The Free Energy Principle (FEP) is a principle that suggests that dynamic systems, including the brain and other physical systems, are organized to minimize prediction errors, or the difference between the predictions made about the environment and the actual outcomes experienced. According to the FEP, dynamic systems encode information about their environment in a way to reduce surprisal from its input. The FEP proposes that dynamic systems are motivated to minimize prediction errors in order to maintain stability within the environment. FEP has been influential in neuroscience and neuropsychology and more recently has been used to describe systems on all spatiotemporal scales, from cells and biological species to AIs and societies.
FEP gives rise to Active Inference: a process theory of agency, that can be seen both as an explanatory theory and as an agent architecture. In the latter sense, Active Inference rivals Reinforcement Learning. It has been argued that Active Inference as an agent architecture manages the model complexity (i. e., the bias-variance tradeoff) and the exploration-exploitation tradeoff in a principled way, favours explicit, disentangled, and hence more interpretable belief representations, and is amenable for working within hierarchical systems of collective intelligence (which are seen as Active Inference agents themselves).
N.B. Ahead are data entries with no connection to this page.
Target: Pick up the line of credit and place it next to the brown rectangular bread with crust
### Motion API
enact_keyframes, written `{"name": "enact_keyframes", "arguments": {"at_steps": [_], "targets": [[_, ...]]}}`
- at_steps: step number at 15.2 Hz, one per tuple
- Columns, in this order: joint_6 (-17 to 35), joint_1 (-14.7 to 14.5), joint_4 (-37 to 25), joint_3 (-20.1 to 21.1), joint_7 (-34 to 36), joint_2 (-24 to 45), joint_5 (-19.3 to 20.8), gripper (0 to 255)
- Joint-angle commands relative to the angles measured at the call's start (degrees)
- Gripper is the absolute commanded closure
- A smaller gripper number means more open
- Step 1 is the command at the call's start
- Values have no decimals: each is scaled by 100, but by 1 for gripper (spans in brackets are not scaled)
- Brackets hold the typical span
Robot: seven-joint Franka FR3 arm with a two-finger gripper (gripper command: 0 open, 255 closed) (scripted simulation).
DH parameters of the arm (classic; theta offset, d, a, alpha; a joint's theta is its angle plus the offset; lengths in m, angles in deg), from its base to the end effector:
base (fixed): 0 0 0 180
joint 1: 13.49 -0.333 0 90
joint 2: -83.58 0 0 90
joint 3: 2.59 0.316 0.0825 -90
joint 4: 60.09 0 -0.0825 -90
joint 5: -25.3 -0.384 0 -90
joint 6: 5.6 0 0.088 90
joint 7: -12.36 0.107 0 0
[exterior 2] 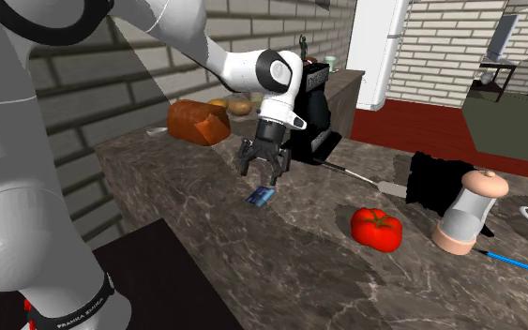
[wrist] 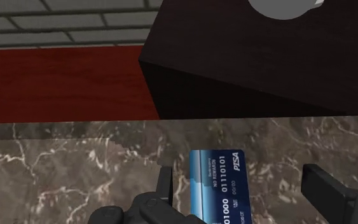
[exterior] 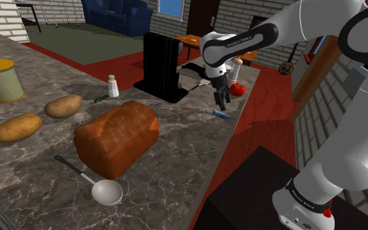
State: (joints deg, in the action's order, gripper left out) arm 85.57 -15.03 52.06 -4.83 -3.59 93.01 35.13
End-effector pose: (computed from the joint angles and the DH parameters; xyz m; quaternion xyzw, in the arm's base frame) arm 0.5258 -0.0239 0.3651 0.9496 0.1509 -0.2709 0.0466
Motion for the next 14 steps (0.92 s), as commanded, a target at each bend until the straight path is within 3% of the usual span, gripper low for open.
{"name": "enact_keyframes", "arguments": {"at_steps": [1, 8, 14], "targets": [[29, 14, -97, -7, -74, 279, 26, 0], [528, 58, 483, -39, -48, 194, 70, 0], [528, 58, 483, -39, -48, 194, 70, 0]]}}
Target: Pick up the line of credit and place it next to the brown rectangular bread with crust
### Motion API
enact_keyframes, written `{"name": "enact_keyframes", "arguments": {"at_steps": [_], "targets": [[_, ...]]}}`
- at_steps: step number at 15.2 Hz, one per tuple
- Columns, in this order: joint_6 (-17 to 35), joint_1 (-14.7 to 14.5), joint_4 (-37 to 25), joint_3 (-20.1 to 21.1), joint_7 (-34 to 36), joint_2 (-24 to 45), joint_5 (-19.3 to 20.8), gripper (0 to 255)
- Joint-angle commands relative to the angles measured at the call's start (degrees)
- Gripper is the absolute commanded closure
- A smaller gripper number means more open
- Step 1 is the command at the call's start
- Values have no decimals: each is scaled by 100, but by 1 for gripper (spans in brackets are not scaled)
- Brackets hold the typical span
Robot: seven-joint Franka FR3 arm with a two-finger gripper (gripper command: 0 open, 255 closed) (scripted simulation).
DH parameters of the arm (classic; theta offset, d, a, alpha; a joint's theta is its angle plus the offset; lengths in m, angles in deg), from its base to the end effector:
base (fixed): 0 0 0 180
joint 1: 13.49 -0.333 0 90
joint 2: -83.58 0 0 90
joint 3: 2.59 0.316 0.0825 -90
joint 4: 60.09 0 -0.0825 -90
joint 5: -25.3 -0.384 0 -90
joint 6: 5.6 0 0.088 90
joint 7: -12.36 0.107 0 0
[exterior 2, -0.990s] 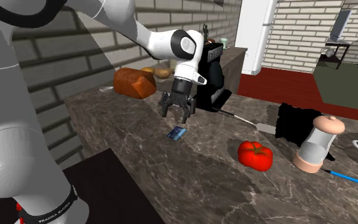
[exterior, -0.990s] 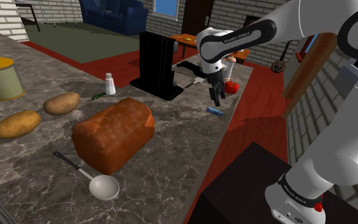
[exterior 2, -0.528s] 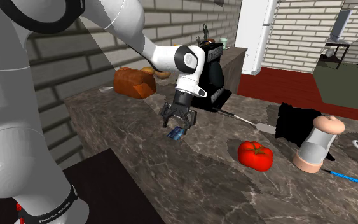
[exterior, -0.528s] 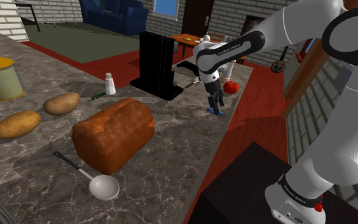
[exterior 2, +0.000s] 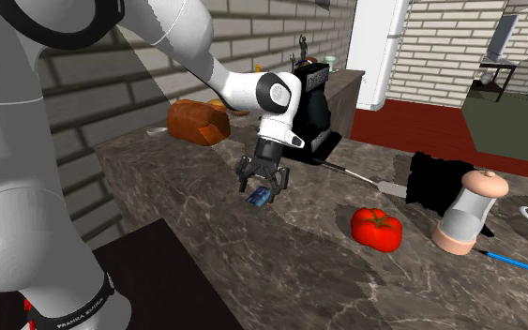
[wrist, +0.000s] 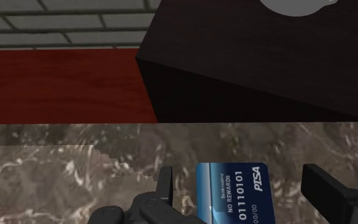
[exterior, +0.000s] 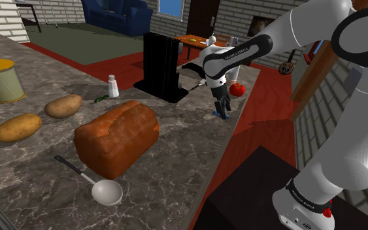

Building ecosystems of hierarchical collective intelligence can be seen as a proposed solution for and an alternative conceptualisation of the general problem of alignment.
FEP/Active Inference is an energy-based model of intelligence: a FEP agent minimises an informational quantity called variational free energy (VFE), and Active Inference nuances this picture further, modelling agents as minimising an informational quantity called expected free energy (EFE), which is derived from VFE. This likens FEP/Active Inference to Bengio’s GFlowNets and LeCun’s Joint Embedding Predictive Architecture (JEPA), which are also energy-based. On the other hand, this distinguishes FEP/Active Inference from Reinforcement Learning, which is a reward-based model of agency, and, more generally, utility-maximising decision theories.
Active Inference is one of the most general theories of agency. It can be seen as a generalisation of the predictive coding theory of brain function (or, the Bayesian Brain hypothesis). Specifically, while predictive coding explains the agent’s perception as Bayesian inference, Active Inference models both prediction and action as inference under the single unifying objective: minimisation of the agent’s VFE or EFE. Active Inference also recovers Bayes-optimal reinforcement learning, optimal control theory, and Bayesian Decision Theory (aka EDT) under different simplifying assumptions.
The mathematical content of Active Inference is based on Variational Bayesian methods.
Parr, Thomas, Giovanni Pezzulo, and Karl J. Friston. Active inference: the free energy principle in mind, brain, and behavior. MIT Press, 2022.
Friston, Karl J., Maxwell JD Ramstead, Alex B. Kiefer, Alexander Tschantz, Christopher L. Buckley, Mahault Albarracin, Riddhi J. Pitliya et al. “Designing Ecosystems of Intelligence from First Principles.” arXiv preprint arXiv:2212.01354 (2022).
Kaufmann, Rafael, Pranav Gupta, and Jacob Taylor. “An active inference model of collective intelligence.” Entropy 23, no. 7 (2021): 830.
Bengio, Yoshua. “GFlowNet Tutorial.” (2022).
LeCun, Yann. “A path towards autonomous machine intelligence.” preprint posted on openreview (2022).
Friston, Karl, Lancelot Da Costa, Danijar Hafner, Casper Hesp, and Thomas Parr. “Sophisticated inference.” Neural Computation 33, no. 3 (2021): 713-763.